# SPILO COHAB FINALLY!



## flipstylez (Aug 17, 2007)

k well i traded my elong for 2 gold spilo/mac for my 60gal.....

1st day with bare tank there was massive aggression in the tank
2nd day heavy planted, castle, drift wood, lower temp 76, I noticed that they get along fine now
3rd day they are actually swimming together, a lil chasing here and there but they are more calm now

also some nip fins, 1 has a bad nip on his tail but other than that they are settled

























so far so good but who knows maybe 1 day I come home and find one of them half eaten


----------



## TheWayThingsR (Jan 4, 2007)

If it's only day three and they're "calm" it's probably because they're stressed and trying to get use to everything. I dont think you should have 3 spilos in anything less than 100 gallons. I had a spilo cohab and it went to hell. So did many other people. A couple have been successful but their tanks were a lot larger than yours. Keep them well fed and the temp low. Every once and a while mix the decor around. Good luck with this.


----------



## flipstylez (Aug 17, 2007)

tank is big enough, ppl exaggerate on the tank size, piranhas are lazy fish and barely swim, its a waste having a big space


----------



## shoal king (Oct 27, 2006)

i used to have 9 in a 240gal that ended in about 6 months... but goodluck


----------



## flipstylez (Aug 17, 2007)

thanks! hopefully these guys will last


----------



## TheWayThingsR (Jan 4, 2007)

flipstylez said:


> tank is big enough, ppl exaggerate on the tank size, piranhas are lazy fish and barely swim, its a waste having a big space


HAHA, what are you talking about? First I was trying to help, so thanks for that ignorant reply. Tank size and space a very important for piranhas, I dont think anybody exaggerates that. I overstocked my tank and my piranha's are very healthy and active because I provide them with the right water perems, proper current, proper feeding and as little stress as possible. Then again, mine aren't serras. And it hardly matters how lazy they are, it's the territorial aggression that matters. Especially with serras, and even more cohabing them. You're on a piranha forum seeking advice, take it or leave it, but dump the stupid replies.


----------



## notaverage (Sep 10, 2005)

flipstylez said:


> k well i traded my elong for 2 gold spilo/mac for my 60gal.....
> 
> 1st day with bare tank there was massive aggression in the tank
> 2nd day heavy planted, castle, drift wood, lower temp 76, I noticed that they get along fine now
> ...


Don't think they will last...Mine didn't and I had them at about an inch in size and by 2 1/2 inches the one I have alone now ate the others... the one I got the tank from you for was the victorious one! GOOD LUCK keep us updated.


----------



## Gigante Pirana (Apr 23, 2004)

flipstylez said:


> tank is big enough, ppl exaggerate on the tank size, piranhas are lazy fish and barely swim, its a waste having a big space


YIKES!


----------



## Grosse Gurke (Jan 3, 2003)

Gigante Pirana said:


> tank is big enough, ppl exaggerate on the tank size, piranhas are lazy fish and barely swim, its a waste having a big space


YIKES!
[/quote]
X2

flipstylez, I think if you read a little more about the behavior of Serrasalmus...you will understand why this is such a frightening statement.

Good luck none the less


----------



## notaverage (Sep 10, 2005)

Grosse Gurke said:


> tank is big enough, ppl exaggerate on the tank size, piranhas are lazy fish and barely swim, its a waste having a big space


YIKES!
[/quote]
X2

flipstylez, I think if you read a little more about the behavior of Serrasalmus...you will understand why this is such a frightening statement.

Good luck none the less








[/quote]

I agree assman, I know the species behavior from lack of knowledge....as said above. Even when I OVERFED them it didnt last bc the one time I missed a feeding I saw nips and then BIGGER nips and then ummm....where the hell are the other 2?

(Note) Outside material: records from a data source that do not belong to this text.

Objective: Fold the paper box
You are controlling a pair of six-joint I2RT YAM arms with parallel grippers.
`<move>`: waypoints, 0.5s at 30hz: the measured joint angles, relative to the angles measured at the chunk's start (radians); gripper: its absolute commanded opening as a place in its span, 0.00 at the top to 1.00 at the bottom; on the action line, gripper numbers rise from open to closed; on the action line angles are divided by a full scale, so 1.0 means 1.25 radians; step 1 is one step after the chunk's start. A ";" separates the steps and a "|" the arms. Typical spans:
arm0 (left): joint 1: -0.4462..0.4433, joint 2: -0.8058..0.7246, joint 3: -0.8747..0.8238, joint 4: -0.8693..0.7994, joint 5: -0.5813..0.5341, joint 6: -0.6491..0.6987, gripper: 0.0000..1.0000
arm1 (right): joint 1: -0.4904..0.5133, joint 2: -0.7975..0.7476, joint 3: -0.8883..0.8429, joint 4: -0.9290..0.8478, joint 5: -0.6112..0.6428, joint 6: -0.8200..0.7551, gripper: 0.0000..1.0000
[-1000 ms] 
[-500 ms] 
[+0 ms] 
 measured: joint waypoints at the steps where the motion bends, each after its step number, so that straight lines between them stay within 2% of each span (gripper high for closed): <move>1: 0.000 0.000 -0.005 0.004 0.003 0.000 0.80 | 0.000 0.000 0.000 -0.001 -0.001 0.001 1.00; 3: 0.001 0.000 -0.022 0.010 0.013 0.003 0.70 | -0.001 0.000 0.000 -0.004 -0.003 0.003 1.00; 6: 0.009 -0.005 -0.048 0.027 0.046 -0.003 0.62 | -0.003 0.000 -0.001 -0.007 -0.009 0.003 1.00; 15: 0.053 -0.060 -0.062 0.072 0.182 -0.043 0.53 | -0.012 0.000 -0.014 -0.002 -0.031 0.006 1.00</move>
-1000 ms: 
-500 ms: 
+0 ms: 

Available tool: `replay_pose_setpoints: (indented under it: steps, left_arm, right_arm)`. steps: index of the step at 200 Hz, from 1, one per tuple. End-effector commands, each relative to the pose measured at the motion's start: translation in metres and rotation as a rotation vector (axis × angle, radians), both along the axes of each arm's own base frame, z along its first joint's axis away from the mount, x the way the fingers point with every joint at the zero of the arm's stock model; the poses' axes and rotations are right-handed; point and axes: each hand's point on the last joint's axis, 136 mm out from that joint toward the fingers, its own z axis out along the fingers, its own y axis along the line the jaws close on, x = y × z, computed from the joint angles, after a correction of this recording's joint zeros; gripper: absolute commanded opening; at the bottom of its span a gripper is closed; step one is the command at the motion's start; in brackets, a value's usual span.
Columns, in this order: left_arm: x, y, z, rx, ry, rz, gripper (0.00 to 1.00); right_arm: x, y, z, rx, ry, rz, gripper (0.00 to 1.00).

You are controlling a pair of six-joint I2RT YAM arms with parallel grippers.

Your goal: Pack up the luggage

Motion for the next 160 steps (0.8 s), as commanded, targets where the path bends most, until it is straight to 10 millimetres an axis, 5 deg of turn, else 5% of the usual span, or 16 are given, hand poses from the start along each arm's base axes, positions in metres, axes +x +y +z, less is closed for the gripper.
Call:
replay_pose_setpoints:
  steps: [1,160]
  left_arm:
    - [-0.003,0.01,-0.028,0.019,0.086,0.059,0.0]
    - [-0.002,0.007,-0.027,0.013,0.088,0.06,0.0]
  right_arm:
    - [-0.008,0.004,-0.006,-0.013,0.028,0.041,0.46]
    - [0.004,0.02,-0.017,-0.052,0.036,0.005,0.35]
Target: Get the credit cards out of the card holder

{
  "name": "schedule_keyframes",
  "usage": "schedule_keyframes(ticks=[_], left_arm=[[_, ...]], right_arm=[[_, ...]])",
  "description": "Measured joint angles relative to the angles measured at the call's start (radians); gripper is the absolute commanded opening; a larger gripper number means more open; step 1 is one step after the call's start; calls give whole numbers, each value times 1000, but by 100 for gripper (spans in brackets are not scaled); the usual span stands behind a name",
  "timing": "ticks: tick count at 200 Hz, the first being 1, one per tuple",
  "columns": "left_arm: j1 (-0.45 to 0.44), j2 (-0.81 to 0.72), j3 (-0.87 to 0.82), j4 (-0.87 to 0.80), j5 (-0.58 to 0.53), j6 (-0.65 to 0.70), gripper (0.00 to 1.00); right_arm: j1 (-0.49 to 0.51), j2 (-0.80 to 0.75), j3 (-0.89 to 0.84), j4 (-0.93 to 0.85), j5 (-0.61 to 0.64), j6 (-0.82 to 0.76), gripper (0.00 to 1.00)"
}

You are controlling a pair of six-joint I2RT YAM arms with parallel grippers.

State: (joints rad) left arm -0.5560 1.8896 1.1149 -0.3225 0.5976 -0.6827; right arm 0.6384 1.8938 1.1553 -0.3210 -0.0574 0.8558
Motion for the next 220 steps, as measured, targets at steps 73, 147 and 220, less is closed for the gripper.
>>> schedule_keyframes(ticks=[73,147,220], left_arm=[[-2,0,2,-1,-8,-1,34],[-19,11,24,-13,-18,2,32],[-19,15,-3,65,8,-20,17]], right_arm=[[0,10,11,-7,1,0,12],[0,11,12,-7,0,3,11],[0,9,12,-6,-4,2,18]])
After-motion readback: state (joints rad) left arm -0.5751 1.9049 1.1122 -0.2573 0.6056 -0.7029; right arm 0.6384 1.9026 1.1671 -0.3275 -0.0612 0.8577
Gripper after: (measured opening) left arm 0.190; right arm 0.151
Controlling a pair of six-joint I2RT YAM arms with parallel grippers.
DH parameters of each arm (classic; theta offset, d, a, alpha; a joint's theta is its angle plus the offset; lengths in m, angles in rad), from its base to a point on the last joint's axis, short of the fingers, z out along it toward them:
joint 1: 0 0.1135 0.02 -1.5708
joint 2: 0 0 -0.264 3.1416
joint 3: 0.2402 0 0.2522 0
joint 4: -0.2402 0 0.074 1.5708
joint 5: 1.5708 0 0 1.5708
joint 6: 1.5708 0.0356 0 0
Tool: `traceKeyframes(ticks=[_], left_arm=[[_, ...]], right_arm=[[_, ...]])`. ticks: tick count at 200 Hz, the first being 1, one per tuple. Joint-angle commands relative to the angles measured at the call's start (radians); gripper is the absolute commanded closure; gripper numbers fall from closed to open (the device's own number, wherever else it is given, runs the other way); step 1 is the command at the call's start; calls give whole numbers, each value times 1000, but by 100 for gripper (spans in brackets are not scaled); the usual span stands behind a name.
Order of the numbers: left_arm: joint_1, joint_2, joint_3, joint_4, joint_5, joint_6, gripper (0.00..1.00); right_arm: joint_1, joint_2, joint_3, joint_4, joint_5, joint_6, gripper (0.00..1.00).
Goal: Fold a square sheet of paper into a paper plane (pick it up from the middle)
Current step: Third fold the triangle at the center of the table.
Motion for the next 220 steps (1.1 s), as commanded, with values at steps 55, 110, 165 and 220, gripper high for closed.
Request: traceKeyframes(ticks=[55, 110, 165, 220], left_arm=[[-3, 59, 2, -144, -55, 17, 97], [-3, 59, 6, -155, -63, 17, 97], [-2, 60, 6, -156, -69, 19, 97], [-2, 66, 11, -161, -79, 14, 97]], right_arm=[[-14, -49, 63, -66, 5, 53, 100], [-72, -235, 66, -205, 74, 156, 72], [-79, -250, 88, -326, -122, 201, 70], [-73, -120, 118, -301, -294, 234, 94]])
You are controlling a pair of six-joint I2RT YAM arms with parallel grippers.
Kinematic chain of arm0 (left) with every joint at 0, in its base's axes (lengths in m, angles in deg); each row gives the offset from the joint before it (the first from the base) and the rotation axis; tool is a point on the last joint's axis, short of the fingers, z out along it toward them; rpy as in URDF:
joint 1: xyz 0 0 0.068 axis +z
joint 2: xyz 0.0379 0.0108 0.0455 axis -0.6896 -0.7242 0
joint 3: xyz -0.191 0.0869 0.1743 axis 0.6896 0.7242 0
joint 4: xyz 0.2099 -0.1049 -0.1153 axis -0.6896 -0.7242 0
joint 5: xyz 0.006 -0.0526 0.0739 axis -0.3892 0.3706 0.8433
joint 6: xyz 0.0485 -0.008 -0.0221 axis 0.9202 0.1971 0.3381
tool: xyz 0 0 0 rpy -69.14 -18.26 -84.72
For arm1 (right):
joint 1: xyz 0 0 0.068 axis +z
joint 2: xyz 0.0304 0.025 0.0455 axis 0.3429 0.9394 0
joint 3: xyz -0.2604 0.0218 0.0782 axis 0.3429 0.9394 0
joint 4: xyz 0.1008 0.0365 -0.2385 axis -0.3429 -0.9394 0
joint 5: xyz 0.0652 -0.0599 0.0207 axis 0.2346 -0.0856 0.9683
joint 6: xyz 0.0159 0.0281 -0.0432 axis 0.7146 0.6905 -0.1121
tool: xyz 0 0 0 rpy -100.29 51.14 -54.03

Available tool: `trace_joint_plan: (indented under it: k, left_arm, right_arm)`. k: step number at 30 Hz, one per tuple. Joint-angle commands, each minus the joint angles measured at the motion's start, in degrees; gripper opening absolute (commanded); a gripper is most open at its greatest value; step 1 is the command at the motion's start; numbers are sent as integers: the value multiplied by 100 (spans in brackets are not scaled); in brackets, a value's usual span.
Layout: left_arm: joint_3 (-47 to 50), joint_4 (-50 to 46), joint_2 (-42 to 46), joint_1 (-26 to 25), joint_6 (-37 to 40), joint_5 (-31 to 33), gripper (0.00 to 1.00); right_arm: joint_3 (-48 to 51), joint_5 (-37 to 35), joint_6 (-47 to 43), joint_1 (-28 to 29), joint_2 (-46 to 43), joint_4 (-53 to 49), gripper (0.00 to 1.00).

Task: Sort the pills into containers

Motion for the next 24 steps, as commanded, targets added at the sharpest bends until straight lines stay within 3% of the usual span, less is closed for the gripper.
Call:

Well I still have the 1 in a 30 gallon and he is happy until I have space for a larger tank.


----------



## flipstylez (Aug 17, 2007)

thanks for the opinions and comments, anyways they took down a small mouse the other night and same fin nips, no new bites yet........ but ya il keep updating if something does happen


----------



## face2006 (Feb 17, 2006)

nice to hear that..good luck...make a video next time


----------



## flipstylez (Aug 17, 2007)

iight well i did a lil experiment, i took off all the plants, driftwood and castle just to see if less territories to protect that they would able to work together......... but i guess not major fin nips on the big guy, and they all went crazy..... so i decided to put the stuff back together, and they are more settled... 1 will go to anothers territory but doesnt get chased and they swim together more often but when they get cornered they start chasing each other.... well that concludes my lil experiment hope this helps anybody


----------



## notaverage (Sep 10, 2005)

Video man, post a video!



flipstylez said:


> iight well i did a lil experiment, i took off all the plants, driftwood and castle just to see if less territories to protect that they would able to work together......... but i guess not major fin nips on the big guy, and they all went crazy..... so i decided to put the stuff back together, and they are more settled... 1 will go to anothers territory but doesnt get chased and they swim together more often but when they get cornered they start chasing each other.... well that concludes my lil experiment hope this helps anybody


----------



## Grosse Gurke (Jan 3, 2003)

flipstylez said:


> iight well i did a lil experiment, i took off all the plants, driftwood and castle just to see if less territories to protect that they would able to work together......... but i guess not major fin nips on the big guy, and they all went crazy..... so i decided to put the stuff back together, and they are more settled... 1 will go to anothers territory but doesnt get chased and they swim together more often but when they get cornered they start chasing each other.... well that concludes my lil experiment hope this helps anybody


----------



## rbp 4 135 (Mar 2, 2004)

lol im with you gg,


----------



## piranawick (Dec 1, 2004)

I like how anyone with any experience with serras knows where this is heading.....and its not good for 2 of tose fish.


----------



## rbp 4 135 (Mar 2, 2004)

the fact is that even if they were "lazy" as you say, and did not swim around much the issue still remains that they will establish a territory, in the wild this would be significantly larger than the 20 gallons that you are providing them. Eventually one fish will become dominant, and attempt to push eachother form his or her territory, in the wild simple body flashing and posturing may be enough but in a tank the other individuals have no where to go, so natrually they are eliminated in the only way a piranha knows how. You most likely be left with on specimen. You call it cohabitation i call it TEMPORARY tolleration.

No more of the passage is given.